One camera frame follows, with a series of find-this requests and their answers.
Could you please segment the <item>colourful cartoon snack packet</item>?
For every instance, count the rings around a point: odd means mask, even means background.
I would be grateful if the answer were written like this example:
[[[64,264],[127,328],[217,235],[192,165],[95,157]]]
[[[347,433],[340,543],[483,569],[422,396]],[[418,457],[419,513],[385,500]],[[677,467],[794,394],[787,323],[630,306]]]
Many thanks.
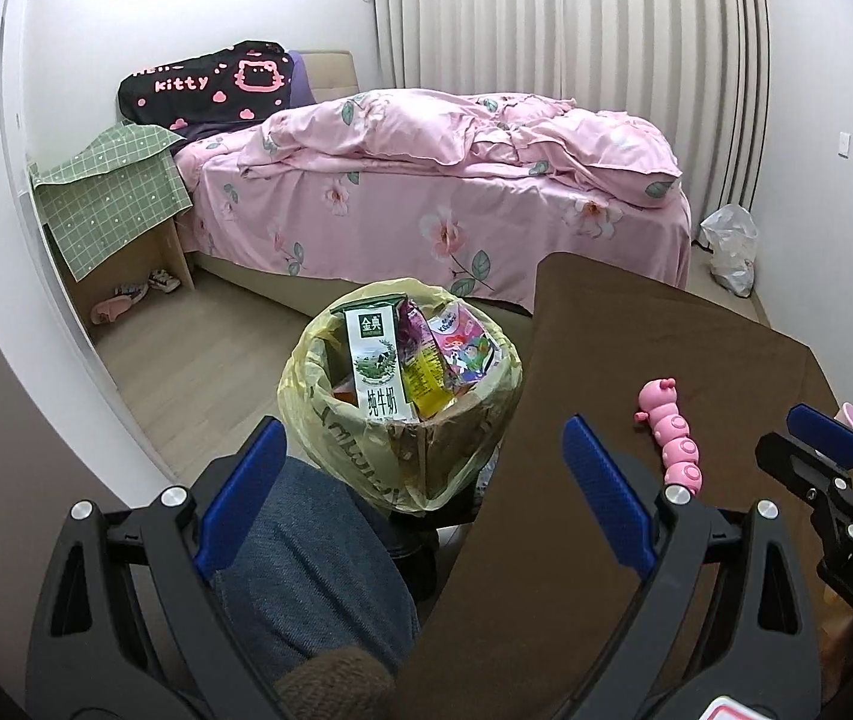
[[[448,302],[428,327],[454,392],[474,387],[490,371],[498,346],[463,302]]]

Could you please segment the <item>green white milk carton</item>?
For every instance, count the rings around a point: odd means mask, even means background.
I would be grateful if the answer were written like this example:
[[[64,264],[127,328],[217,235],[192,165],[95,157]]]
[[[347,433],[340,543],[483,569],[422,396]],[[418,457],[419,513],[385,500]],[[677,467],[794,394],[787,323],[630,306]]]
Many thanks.
[[[358,408],[373,422],[412,422],[413,406],[406,399],[397,346],[397,307],[402,296],[347,302],[333,307],[345,322],[351,371]]]

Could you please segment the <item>pink yellow snack packet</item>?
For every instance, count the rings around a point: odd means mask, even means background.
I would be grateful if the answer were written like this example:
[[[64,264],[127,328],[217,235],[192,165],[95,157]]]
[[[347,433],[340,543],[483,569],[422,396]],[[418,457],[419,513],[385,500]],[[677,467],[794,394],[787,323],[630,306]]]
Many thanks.
[[[451,403],[454,392],[435,337],[412,298],[403,298],[397,307],[397,346],[406,399],[418,418],[434,418]]]

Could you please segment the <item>yellow bag lined trash bin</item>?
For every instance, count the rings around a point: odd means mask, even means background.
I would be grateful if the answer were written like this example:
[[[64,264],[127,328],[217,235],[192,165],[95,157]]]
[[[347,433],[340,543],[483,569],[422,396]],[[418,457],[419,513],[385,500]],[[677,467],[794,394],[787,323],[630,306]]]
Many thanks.
[[[522,388],[483,310],[415,278],[345,294],[307,325],[277,401],[307,460],[367,502],[423,515],[474,483]]]

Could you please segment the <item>pink caterpillar toy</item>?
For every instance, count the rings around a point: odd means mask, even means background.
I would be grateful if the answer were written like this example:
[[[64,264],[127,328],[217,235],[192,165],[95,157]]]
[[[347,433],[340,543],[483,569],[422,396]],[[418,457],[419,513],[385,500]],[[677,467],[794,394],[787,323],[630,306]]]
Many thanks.
[[[696,496],[703,486],[700,447],[693,440],[690,423],[678,408],[677,382],[672,377],[651,379],[639,388],[636,424],[650,429],[661,452],[664,484],[682,486]]]

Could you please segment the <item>blue jeans leg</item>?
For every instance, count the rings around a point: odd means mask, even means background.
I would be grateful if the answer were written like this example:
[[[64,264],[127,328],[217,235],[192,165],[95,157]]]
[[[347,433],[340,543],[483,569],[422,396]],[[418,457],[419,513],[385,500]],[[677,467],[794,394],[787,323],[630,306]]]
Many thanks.
[[[213,577],[265,679],[345,647],[400,670],[420,623],[392,539],[387,520],[346,484],[296,458],[285,463],[236,559]]]

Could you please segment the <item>white plastic bag on floor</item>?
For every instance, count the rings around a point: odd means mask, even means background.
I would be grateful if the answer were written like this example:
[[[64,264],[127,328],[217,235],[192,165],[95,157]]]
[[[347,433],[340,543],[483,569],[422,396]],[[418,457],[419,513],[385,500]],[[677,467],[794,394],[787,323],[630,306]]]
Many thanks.
[[[737,298],[747,299],[755,284],[757,224],[747,208],[728,203],[701,221],[700,241],[710,252],[710,275]]]

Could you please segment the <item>pink slipper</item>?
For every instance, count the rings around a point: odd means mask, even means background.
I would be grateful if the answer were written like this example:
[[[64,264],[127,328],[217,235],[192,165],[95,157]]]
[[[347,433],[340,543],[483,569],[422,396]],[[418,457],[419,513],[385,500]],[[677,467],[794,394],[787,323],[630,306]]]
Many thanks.
[[[115,322],[133,307],[133,299],[128,296],[113,296],[113,298],[94,304],[89,314],[89,320],[94,327],[102,327]]]

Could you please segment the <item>white sneaker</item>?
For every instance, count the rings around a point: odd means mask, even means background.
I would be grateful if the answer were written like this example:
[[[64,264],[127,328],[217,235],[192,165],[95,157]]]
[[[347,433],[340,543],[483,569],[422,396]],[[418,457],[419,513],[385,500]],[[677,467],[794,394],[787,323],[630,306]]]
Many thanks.
[[[154,291],[159,291],[159,293],[172,294],[181,288],[182,281],[164,268],[158,268],[158,270],[152,270],[149,273],[148,286]]]

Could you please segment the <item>green checked cloth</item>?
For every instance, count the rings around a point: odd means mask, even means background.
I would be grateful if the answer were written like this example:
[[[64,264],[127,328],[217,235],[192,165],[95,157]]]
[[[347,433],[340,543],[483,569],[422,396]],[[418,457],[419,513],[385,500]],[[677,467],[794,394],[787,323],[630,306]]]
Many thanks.
[[[181,142],[158,125],[118,124],[58,166],[34,167],[37,210],[76,281],[191,207],[172,158]]]

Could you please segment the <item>white striped curtain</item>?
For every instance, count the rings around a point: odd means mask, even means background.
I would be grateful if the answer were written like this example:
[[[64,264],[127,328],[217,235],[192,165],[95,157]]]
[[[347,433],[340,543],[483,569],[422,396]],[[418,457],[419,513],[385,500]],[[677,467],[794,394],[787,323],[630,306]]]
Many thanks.
[[[373,0],[384,80],[531,91],[666,135],[693,216],[749,206],[770,105],[768,0]]]

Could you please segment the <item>pink floral duvet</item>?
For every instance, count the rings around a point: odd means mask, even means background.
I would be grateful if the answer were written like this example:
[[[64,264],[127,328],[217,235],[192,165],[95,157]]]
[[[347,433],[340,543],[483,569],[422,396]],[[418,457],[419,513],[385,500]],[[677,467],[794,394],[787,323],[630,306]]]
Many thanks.
[[[682,197],[677,156],[651,122],[532,93],[376,89],[285,110],[252,130],[237,164],[257,177],[369,171],[548,179],[641,210]]]

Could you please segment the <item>bed with pink floral sheet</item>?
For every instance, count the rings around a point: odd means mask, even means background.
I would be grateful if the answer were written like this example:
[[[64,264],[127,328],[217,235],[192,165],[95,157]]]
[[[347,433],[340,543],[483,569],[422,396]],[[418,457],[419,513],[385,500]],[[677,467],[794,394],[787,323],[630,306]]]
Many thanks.
[[[538,264],[552,254],[671,286],[687,279],[692,213],[683,188],[670,205],[641,210],[548,179],[250,176],[237,160],[259,125],[177,154],[191,198],[182,231],[193,252],[273,277],[353,284],[410,277],[524,309],[534,304]]]

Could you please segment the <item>black hello kitty pillow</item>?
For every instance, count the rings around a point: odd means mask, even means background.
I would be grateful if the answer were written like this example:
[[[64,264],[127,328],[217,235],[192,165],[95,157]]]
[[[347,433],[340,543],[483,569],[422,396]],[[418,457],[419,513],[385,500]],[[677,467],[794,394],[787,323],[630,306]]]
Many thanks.
[[[288,109],[293,76],[294,59],[283,46],[244,41],[135,71],[118,87],[118,112],[125,121],[177,133],[248,127]]]

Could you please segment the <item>beige headboard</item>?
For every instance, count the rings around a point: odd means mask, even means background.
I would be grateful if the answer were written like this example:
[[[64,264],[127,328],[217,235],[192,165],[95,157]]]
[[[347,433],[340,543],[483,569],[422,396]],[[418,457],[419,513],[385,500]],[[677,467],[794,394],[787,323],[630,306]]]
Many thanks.
[[[360,91],[353,55],[346,50],[303,52],[310,93],[317,103],[346,98]]]

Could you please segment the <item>white wall switch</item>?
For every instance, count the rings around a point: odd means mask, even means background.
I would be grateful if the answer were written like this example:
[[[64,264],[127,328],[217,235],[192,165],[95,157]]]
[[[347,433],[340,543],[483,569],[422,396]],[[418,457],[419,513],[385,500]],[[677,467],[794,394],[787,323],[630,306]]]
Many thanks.
[[[849,156],[849,152],[851,151],[851,133],[849,132],[840,132],[838,133],[838,146],[836,147],[836,153],[840,158],[846,160]]]

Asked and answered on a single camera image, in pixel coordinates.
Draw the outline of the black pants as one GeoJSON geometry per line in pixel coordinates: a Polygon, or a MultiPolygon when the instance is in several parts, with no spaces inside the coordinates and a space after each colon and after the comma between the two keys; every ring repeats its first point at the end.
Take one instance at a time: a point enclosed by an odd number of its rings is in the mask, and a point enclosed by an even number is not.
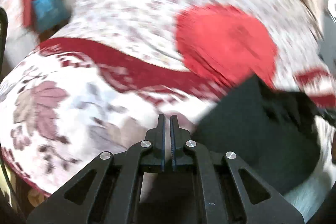
{"type": "Polygon", "coordinates": [[[197,124],[192,139],[213,152],[235,152],[286,194],[308,179],[321,156],[317,113],[305,93],[275,91],[252,76],[197,124]]]}

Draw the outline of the red white floral fleece blanket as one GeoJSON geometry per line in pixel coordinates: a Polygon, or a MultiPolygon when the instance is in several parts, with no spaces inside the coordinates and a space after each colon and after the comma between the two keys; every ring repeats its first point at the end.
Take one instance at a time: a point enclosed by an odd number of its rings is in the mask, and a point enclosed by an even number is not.
{"type": "MultiPolygon", "coordinates": [[[[305,93],[317,108],[335,107],[326,67],[293,79],[294,88],[278,87],[275,75],[274,86],[266,86],[305,93]]],[[[3,156],[20,178],[48,196],[101,152],[122,153],[142,141],[161,114],[176,115],[192,137],[197,124],[242,83],[221,85],[91,40],[49,39],[1,82],[3,156]]],[[[335,128],[319,114],[314,120],[321,156],[308,179],[283,194],[305,220],[335,183],[335,128]]]]}

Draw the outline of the red heart ruffled pillow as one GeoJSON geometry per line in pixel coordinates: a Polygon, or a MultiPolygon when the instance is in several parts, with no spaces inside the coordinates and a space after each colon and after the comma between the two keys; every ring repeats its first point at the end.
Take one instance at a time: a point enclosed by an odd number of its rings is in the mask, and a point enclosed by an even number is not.
{"type": "Polygon", "coordinates": [[[277,46],[257,18],[234,6],[191,6],[176,17],[175,39],[190,71],[234,86],[251,75],[273,87],[277,46]]]}

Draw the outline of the blue gift bag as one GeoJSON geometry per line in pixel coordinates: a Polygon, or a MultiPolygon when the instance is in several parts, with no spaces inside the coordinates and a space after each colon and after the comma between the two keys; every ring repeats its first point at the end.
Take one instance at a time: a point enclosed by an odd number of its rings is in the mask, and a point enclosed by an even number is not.
{"type": "Polygon", "coordinates": [[[33,0],[34,27],[37,32],[45,32],[70,18],[70,12],[63,0],[33,0]]]}

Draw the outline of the small floral print quilt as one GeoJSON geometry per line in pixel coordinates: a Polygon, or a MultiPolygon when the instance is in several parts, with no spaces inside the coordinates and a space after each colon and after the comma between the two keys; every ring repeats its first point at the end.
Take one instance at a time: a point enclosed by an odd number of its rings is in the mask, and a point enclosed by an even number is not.
{"type": "Polygon", "coordinates": [[[294,88],[293,75],[325,68],[315,21],[300,0],[73,0],[70,22],[56,36],[90,39],[159,67],[184,71],[175,46],[175,19],[191,5],[232,5],[266,26],[278,47],[275,83],[294,88]]]}

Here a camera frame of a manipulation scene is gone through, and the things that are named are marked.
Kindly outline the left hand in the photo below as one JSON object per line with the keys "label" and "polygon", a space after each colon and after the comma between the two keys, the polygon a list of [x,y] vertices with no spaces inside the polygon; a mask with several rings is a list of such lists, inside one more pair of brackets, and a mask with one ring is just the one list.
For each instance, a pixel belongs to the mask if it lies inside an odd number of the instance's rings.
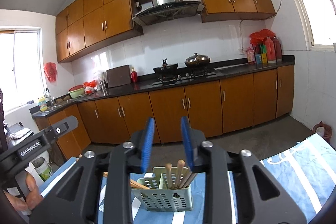
{"label": "left hand", "polygon": [[3,190],[7,200],[16,211],[33,210],[43,201],[43,197],[39,193],[39,189],[34,177],[27,171],[24,171],[23,173],[25,175],[26,186],[29,189],[25,200],[21,200],[20,198],[15,197],[7,191]]}

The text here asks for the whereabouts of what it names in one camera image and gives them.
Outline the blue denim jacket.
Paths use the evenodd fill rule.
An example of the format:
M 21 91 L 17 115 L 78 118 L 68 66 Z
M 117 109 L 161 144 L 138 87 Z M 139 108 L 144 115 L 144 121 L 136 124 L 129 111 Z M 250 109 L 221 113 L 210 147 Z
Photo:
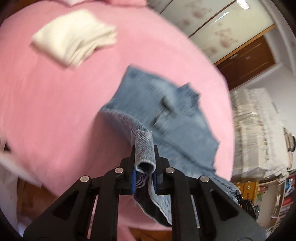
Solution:
M 186 176 L 208 176 L 236 200 L 236 186 L 215 173 L 219 144 L 198 101 L 199 95 L 190 85 L 176 86 L 129 66 L 115 95 L 100 109 L 135 146 L 135 201 L 147 216 L 164 226 L 171 225 L 171 200 L 155 193 L 156 155 Z

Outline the white lace curtain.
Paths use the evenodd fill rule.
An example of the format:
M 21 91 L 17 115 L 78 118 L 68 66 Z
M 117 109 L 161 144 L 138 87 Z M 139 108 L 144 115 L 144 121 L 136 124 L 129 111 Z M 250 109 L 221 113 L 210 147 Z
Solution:
M 238 89 L 230 96 L 235 127 L 232 179 L 286 179 L 292 161 L 284 126 L 267 90 Z

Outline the white dotted bed sheet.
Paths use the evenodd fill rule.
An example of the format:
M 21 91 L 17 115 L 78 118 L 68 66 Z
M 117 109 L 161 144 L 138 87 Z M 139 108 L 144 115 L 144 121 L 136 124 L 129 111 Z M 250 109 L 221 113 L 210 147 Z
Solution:
M 6 139 L 1 134 L 1 210 L 15 230 L 18 230 L 17 183 L 22 179 L 32 185 L 41 187 L 41 182 L 35 179 L 24 167 L 20 165 L 17 156 L 5 148 Z

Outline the pink bed cover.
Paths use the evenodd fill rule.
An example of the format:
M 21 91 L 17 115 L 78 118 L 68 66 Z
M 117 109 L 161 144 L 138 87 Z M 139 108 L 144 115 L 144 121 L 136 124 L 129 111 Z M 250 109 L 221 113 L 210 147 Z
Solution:
M 32 36 L 53 19 L 86 9 L 114 25 L 117 43 L 95 51 L 77 68 L 39 52 Z M 39 1 L 1 25 L 1 132 L 18 163 L 56 195 L 82 175 L 98 177 L 128 157 L 131 146 L 101 116 L 130 65 L 175 85 L 188 83 L 219 142 L 217 174 L 231 178 L 234 127 L 227 84 L 206 55 L 148 8 L 99 1 L 69 8 Z

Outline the brown wooden cabinet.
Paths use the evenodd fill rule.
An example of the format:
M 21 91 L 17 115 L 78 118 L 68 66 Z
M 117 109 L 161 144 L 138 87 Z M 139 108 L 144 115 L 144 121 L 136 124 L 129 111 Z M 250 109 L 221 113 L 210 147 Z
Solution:
M 268 27 L 215 63 L 230 90 L 243 85 L 276 64 L 264 35 L 276 28 Z

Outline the floral glass wardrobe door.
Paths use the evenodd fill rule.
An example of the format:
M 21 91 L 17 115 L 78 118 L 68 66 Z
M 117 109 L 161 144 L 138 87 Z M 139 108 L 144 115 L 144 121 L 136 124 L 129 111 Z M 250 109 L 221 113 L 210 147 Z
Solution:
M 179 28 L 216 63 L 274 25 L 261 1 L 148 1 L 148 6 Z

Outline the folded white fleece blanket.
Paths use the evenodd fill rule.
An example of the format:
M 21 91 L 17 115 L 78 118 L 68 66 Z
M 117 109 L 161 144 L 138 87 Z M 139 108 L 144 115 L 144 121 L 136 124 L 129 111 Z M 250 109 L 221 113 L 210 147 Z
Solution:
M 32 44 L 64 66 L 79 66 L 99 48 L 116 44 L 116 27 L 79 9 L 61 15 L 32 36 Z

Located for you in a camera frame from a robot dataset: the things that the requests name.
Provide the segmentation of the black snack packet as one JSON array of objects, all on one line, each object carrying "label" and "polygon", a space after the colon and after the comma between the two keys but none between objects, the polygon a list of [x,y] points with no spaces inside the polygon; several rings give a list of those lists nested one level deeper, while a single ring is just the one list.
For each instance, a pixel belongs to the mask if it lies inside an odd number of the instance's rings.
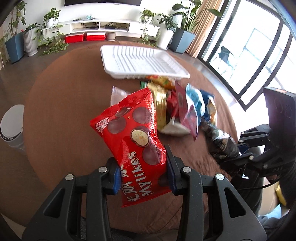
[{"label": "black snack packet", "polygon": [[235,158],[240,155],[234,139],[226,132],[218,129],[210,122],[201,122],[209,153],[214,159],[220,161]]}]

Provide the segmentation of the blue bread snack packet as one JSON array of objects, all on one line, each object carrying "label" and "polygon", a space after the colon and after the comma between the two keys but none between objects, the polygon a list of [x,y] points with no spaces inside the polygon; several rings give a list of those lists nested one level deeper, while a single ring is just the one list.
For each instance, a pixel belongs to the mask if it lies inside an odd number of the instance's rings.
[{"label": "blue bread snack packet", "polygon": [[206,104],[207,114],[205,115],[205,120],[214,126],[217,126],[217,109],[214,102],[214,98],[209,96]]}]

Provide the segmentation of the red Mylikes snack bag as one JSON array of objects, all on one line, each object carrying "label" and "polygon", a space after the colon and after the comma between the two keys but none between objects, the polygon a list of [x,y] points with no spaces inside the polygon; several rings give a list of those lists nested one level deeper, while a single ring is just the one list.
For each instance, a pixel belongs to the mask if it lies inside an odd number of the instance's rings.
[{"label": "red Mylikes snack bag", "polygon": [[138,90],[108,107],[90,121],[117,161],[121,174],[122,205],[140,204],[170,191],[161,183],[167,153],[158,139],[151,91]]}]

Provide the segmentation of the gold snack packet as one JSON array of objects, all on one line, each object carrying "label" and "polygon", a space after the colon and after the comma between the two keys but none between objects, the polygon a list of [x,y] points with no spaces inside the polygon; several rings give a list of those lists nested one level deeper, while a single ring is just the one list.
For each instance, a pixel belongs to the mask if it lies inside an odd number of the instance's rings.
[{"label": "gold snack packet", "polygon": [[157,115],[158,131],[167,124],[167,91],[160,85],[148,82],[147,87],[152,92]]}]

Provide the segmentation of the orange cartoon snack packet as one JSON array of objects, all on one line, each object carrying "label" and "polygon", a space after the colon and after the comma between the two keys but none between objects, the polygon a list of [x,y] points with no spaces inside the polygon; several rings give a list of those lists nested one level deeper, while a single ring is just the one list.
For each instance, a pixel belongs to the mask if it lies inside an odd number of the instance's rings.
[{"label": "orange cartoon snack packet", "polygon": [[173,78],[169,78],[167,76],[160,75],[148,75],[145,77],[148,81],[153,82],[165,89],[175,90],[175,80]]}]

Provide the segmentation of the white clear snack packet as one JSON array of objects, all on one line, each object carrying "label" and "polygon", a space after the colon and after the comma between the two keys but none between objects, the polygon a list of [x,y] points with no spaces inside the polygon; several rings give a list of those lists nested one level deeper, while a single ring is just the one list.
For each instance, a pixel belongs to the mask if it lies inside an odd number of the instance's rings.
[{"label": "white clear snack packet", "polygon": [[122,90],[118,87],[113,86],[110,98],[110,105],[113,106],[121,102],[124,98],[130,95],[130,92]]}]

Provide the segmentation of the dark red snack packet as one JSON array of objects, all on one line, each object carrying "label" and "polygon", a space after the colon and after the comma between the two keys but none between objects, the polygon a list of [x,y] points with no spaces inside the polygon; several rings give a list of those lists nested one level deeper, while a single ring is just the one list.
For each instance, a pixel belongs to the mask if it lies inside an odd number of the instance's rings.
[{"label": "dark red snack packet", "polygon": [[169,122],[163,128],[163,133],[182,137],[191,134],[193,139],[198,135],[198,117],[192,100],[189,100],[184,87],[175,83],[166,99],[166,115]]}]

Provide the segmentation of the blue planter right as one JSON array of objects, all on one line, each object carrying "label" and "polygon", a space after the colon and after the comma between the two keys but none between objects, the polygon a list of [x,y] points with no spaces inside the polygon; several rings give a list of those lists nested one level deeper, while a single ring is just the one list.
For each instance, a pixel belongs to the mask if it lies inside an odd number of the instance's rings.
[{"label": "blue planter right", "polygon": [[175,53],[184,54],[195,35],[181,28],[176,28],[171,40],[170,49]]}]

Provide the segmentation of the white planter right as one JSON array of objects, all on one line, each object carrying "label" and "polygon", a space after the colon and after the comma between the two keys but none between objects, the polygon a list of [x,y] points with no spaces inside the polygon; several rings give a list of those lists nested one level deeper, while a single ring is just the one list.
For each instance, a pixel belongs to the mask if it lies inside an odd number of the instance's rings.
[{"label": "white planter right", "polygon": [[158,39],[157,39],[157,47],[163,50],[168,48],[171,38],[173,37],[174,32],[171,30],[167,30],[166,28],[160,28]]}]

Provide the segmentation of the tall leafy plant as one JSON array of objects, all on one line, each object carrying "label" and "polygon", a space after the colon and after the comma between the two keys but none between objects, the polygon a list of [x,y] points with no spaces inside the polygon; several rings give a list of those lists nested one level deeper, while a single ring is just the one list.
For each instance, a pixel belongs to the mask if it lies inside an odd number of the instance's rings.
[{"label": "tall leafy plant", "polygon": [[209,4],[210,1],[195,0],[189,1],[189,4],[186,5],[180,1],[179,4],[174,4],[171,10],[174,11],[173,16],[181,16],[181,26],[179,28],[192,33],[197,25],[201,23],[201,17],[204,12],[218,18],[222,17],[223,11],[211,7]]}]

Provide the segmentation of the small beige pot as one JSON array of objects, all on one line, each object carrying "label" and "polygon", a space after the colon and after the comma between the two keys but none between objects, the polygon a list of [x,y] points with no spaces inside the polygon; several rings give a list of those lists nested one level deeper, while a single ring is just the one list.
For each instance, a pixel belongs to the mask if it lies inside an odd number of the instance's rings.
[{"label": "small beige pot", "polygon": [[111,42],[115,41],[116,33],[115,32],[107,32],[106,39],[107,39],[107,41],[111,41]]}]

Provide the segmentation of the white tv cabinet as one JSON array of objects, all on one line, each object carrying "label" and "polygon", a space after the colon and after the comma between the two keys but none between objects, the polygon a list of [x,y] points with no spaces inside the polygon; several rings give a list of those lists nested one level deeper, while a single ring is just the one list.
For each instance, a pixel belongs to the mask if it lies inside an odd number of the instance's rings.
[{"label": "white tv cabinet", "polygon": [[94,18],[92,20],[75,20],[60,23],[63,25],[61,32],[64,35],[86,32],[115,32],[120,37],[140,38],[144,31],[150,38],[155,38],[159,27],[152,23],[145,26],[139,21],[126,19]]}]

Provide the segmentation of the red storage box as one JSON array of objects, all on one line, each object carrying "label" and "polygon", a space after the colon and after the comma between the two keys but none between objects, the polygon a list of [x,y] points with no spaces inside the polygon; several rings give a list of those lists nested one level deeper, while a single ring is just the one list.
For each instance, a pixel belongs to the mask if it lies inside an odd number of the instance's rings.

## Problem requirements
Whenever a line in the records contains the word "geometry", copy that line.

## Written response
Draw the outline of the black pants as one GeoJSON geometry per line in pixel coordinates: a Polygon, or a MultiPolygon when the instance is in several parts, with no spaces inside the coordinates and a space after each colon and after the comma between the two keys; every ring repeats its first point at the end.
Draw the outline of the red white floral fleece blanket as one GeoJSON geometry per line in pixel coordinates: a Polygon, or a MultiPolygon when the instance is in several parts, with no spaces inside the coordinates and a space after each colon and after the comma between the two keys; every ring repeats its first point at the end.
Draw the outline of the red heart ruffled pillow as one GeoJSON geometry per line in pixel coordinates: a Polygon, or a MultiPolygon when the instance is in several parts, with no spaces inside the coordinates and a space after each colon and after the comma between the two keys; every ring repeats its first point at the end.
Draw the outline of the blue gift bag as one GeoJSON geometry per line in pixel coordinates: a Polygon, or a MultiPolygon when the instance is in several parts, with no spaces inside the coordinates and a space after each colon and after the comma between the two keys; every ring repeats its first point at the end.
Draw the outline of the small floral print quilt as one GeoJSON geometry per line in pixel coordinates: a Polygon, or a MultiPolygon when the instance is in several parts, with no spaces inside the coordinates and a space after each colon and after the comma between the two keys; every ring repeats its first point at the end.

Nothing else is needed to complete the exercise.